EXERCISE OBJECTIVE:
Apart from the images, the records below need to be copied exactly.

MATERIAL SUPPLIED:
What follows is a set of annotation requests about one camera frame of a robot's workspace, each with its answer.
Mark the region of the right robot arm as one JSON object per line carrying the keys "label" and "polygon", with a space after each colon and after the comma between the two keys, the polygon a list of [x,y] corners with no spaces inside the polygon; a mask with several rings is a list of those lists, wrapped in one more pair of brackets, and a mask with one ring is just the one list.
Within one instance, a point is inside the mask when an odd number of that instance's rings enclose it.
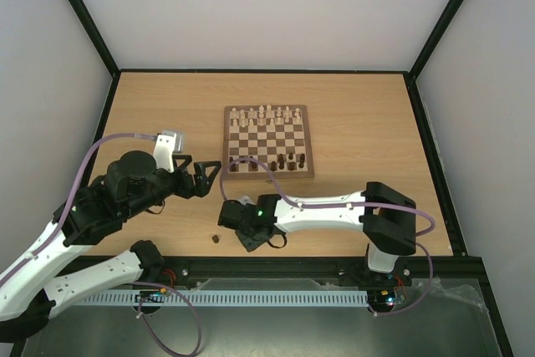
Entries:
{"label": "right robot arm", "polygon": [[383,283],[399,257],[415,254],[416,204],[380,182],[342,196],[299,198],[279,194],[225,200],[218,225],[231,229],[252,252],[277,235],[303,230],[340,229],[362,232],[369,239],[366,277]]}

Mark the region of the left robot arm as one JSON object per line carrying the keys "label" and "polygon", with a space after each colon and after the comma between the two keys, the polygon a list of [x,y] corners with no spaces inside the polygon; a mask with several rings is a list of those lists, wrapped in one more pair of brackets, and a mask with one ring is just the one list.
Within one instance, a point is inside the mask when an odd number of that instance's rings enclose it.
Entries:
{"label": "left robot arm", "polygon": [[109,164],[105,174],[76,191],[66,222],[58,209],[40,237],[1,276],[1,341],[16,343],[42,330],[49,320],[79,300],[138,279],[157,279],[164,258],[156,245],[140,240],[121,254],[76,273],[64,268],[79,255],[118,232],[132,217],[162,207],[170,196],[204,197],[222,168],[219,161],[193,163],[174,156],[173,171],[159,168],[150,154],[133,150]]}

RESPONSE TO THIS EXERCISE:
What follows is a set of annotation requests about one camera frame of a robot's workspace, each with its answer.
Mark the region of the right robot arm as one JSON object per line carrying the keys "label" and "polygon", with a space after each colon and after the comma between the two keys, the polygon a list of [x,y] corners with no spaces inside the polygon; a mask with several rings is a list of those lists, wrapped in one more pair of brackets, and a mask with one ring is just the one list.
Within one instance, a point is inside the mask when an odd number of that instance's rings enclose it.
Entries:
{"label": "right robot arm", "polygon": [[383,283],[399,257],[415,254],[416,204],[380,182],[342,196],[299,198],[279,194],[225,200],[218,225],[231,229],[252,252],[277,235],[303,230],[340,229],[362,232],[369,239],[366,277]]}

Mark the region of the left robot arm as one JSON object per line carrying the keys "label" and "polygon", with a space after each colon and after the comma between the two keys, the polygon a list of [x,y] corners with no spaces inside the polygon; a mask with several rings is a list of those lists, wrapped in one more pair of brackets, and a mask with one ring is just the one list.
Within one instance, a point is inside the mask when an odd number of that instance's rings enclose it.
Entries:
{"label": "left robot arm", "polygon": [[109,164],[105,174],[76,191],[66,222],[58,209],[40,237],[1,276],[1,341],[16,343],[42,330],[49,320],[79,300],[138,279],[157,279],[164,258],[156,245],[140,240],[121,254],[76,273],[64,268],[79,255],[118,232],[132,217],[162,207],[170,196],[204,197],[222,168],[219,161],[193,163],[174,156],[173,171],[159,168],[150,154],[133,150]]}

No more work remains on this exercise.